Information provided ->
=== Section Start ===
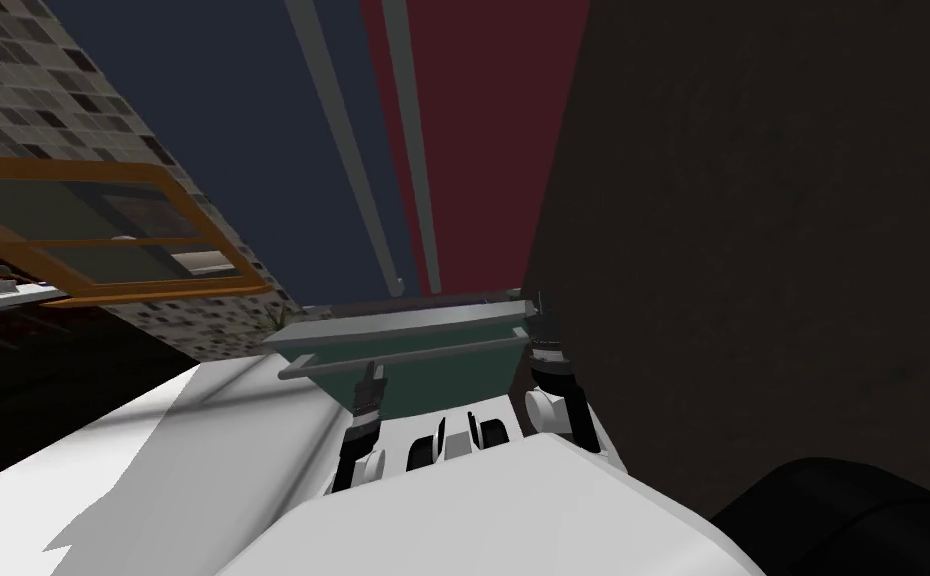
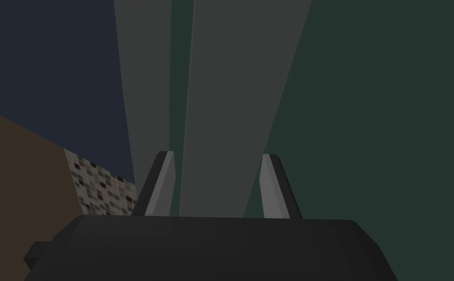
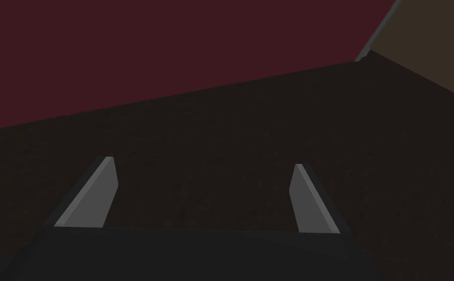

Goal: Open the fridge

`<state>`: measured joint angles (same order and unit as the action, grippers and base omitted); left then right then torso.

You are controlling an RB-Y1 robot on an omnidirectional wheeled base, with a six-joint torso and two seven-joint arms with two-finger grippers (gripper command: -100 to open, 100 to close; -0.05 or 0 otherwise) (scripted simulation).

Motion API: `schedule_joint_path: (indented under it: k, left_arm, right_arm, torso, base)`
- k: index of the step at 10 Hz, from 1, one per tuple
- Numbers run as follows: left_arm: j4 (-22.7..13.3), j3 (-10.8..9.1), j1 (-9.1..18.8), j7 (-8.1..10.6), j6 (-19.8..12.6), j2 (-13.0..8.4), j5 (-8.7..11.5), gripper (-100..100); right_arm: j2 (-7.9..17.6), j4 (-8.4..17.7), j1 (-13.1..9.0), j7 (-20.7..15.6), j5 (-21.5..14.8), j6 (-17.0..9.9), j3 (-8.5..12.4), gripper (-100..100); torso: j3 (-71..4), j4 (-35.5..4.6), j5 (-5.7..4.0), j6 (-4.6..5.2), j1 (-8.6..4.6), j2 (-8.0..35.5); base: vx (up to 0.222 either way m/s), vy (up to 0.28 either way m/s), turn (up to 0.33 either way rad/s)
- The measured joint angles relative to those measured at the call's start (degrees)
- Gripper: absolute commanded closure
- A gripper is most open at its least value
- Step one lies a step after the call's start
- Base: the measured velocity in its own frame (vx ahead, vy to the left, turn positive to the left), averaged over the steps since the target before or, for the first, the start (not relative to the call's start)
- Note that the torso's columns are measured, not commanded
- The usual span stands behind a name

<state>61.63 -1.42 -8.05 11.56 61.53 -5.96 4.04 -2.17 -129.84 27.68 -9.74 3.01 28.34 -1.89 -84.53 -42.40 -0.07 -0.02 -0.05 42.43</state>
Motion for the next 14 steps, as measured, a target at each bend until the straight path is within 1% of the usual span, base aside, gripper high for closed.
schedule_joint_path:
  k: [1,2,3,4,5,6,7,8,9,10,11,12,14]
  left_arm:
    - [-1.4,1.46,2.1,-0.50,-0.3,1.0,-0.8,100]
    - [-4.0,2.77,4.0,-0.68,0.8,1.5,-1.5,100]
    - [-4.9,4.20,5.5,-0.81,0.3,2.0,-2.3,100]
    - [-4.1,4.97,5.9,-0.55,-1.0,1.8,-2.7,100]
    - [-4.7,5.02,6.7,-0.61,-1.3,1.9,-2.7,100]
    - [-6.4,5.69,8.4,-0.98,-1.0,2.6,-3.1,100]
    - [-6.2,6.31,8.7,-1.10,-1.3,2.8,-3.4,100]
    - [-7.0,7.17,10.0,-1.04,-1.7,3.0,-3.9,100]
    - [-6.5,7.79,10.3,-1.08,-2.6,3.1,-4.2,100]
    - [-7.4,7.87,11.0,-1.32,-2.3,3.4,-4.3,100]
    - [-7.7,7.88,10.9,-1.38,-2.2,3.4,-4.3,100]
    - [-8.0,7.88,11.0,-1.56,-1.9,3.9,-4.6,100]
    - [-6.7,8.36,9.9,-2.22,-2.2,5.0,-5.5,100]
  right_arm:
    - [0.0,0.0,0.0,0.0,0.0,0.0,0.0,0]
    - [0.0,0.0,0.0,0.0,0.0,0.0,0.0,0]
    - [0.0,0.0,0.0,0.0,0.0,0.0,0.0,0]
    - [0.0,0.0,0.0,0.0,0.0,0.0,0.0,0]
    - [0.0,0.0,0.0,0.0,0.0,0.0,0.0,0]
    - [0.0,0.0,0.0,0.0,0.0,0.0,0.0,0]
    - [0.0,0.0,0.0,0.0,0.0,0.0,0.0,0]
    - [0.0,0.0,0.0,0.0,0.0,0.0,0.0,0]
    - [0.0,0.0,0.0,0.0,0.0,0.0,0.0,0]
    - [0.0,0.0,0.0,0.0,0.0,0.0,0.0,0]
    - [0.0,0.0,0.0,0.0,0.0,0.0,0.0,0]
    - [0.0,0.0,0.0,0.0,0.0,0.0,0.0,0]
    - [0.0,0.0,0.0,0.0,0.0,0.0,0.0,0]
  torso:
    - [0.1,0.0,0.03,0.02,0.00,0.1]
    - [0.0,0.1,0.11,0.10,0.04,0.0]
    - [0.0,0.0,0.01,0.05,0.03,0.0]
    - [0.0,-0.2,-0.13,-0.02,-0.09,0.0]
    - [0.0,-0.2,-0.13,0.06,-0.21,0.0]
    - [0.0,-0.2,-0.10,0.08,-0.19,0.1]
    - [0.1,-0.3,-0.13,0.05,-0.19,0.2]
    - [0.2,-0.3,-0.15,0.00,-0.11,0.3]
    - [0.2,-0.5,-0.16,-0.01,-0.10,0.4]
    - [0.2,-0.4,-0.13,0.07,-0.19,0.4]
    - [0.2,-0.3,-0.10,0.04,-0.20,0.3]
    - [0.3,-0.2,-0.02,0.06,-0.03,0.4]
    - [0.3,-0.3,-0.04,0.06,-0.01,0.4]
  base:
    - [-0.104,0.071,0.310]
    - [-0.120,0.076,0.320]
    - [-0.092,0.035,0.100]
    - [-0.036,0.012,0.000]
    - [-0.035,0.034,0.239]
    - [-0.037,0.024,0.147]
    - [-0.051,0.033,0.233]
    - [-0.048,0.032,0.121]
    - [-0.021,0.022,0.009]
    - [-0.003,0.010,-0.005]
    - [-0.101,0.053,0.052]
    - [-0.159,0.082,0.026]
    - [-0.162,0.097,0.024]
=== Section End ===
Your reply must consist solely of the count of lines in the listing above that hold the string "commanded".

Task output -> 2